→ **Your instructions**: Whenever a line in the material below includes "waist", copy that line.

→ **Supplied data**:
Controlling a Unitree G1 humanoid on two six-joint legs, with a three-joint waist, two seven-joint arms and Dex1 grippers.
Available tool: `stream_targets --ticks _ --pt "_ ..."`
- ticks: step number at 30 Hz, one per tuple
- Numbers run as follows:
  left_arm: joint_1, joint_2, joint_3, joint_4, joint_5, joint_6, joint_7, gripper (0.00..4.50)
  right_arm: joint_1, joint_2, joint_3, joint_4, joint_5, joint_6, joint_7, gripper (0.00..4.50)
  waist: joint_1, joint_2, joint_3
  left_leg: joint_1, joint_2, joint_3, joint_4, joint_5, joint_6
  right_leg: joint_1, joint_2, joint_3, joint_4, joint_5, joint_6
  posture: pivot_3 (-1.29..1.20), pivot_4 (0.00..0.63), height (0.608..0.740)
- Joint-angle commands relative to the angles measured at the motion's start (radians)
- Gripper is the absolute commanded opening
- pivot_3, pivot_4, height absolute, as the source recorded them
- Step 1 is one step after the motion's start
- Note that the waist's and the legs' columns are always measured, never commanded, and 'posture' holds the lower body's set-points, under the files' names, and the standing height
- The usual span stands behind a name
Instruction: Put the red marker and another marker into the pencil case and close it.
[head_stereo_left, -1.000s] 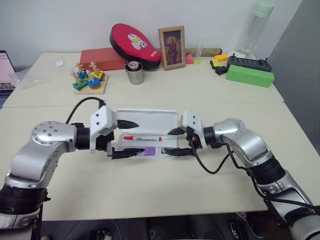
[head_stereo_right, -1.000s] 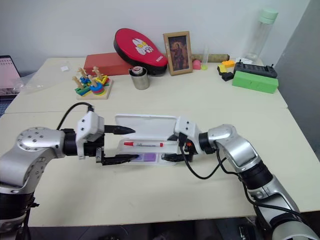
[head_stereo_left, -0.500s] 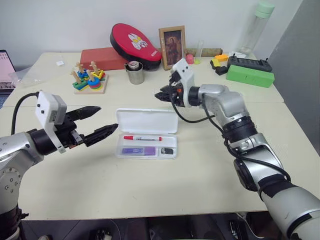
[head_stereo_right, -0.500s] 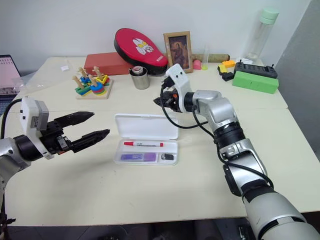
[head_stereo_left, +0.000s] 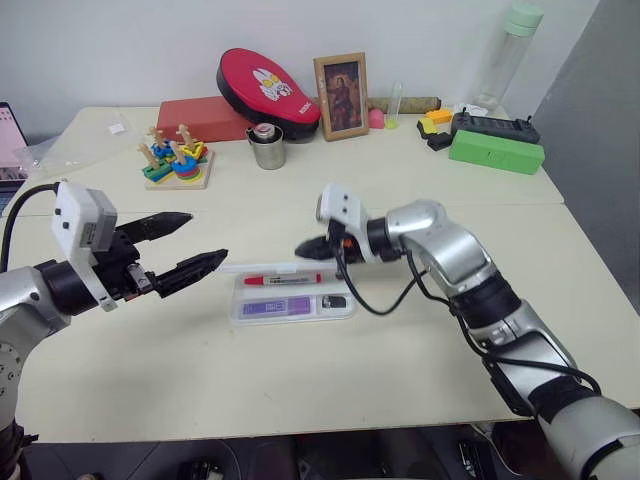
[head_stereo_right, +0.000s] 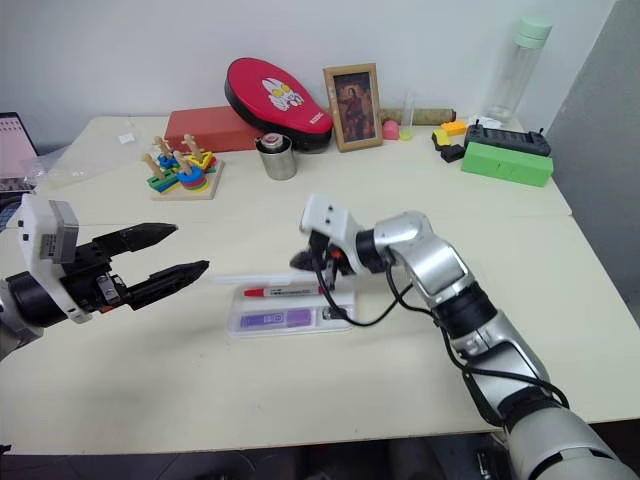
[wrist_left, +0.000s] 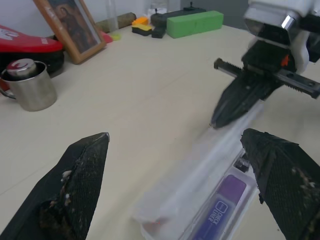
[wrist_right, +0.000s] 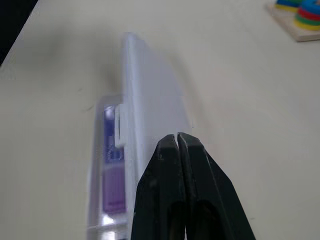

→ **Exercise answer**:
Controlling a Unitree G1 humanoid on two six-joint legs, with a three-joint waist, two seven-joint arms and Dex1 grippers.
  waist: joint_1, joint_2, joint_3
- Note that the waist's and the legs' columns are always measured, never commanded, and 'posture' holds the lower body's set-points, under the files' names, and the standing height

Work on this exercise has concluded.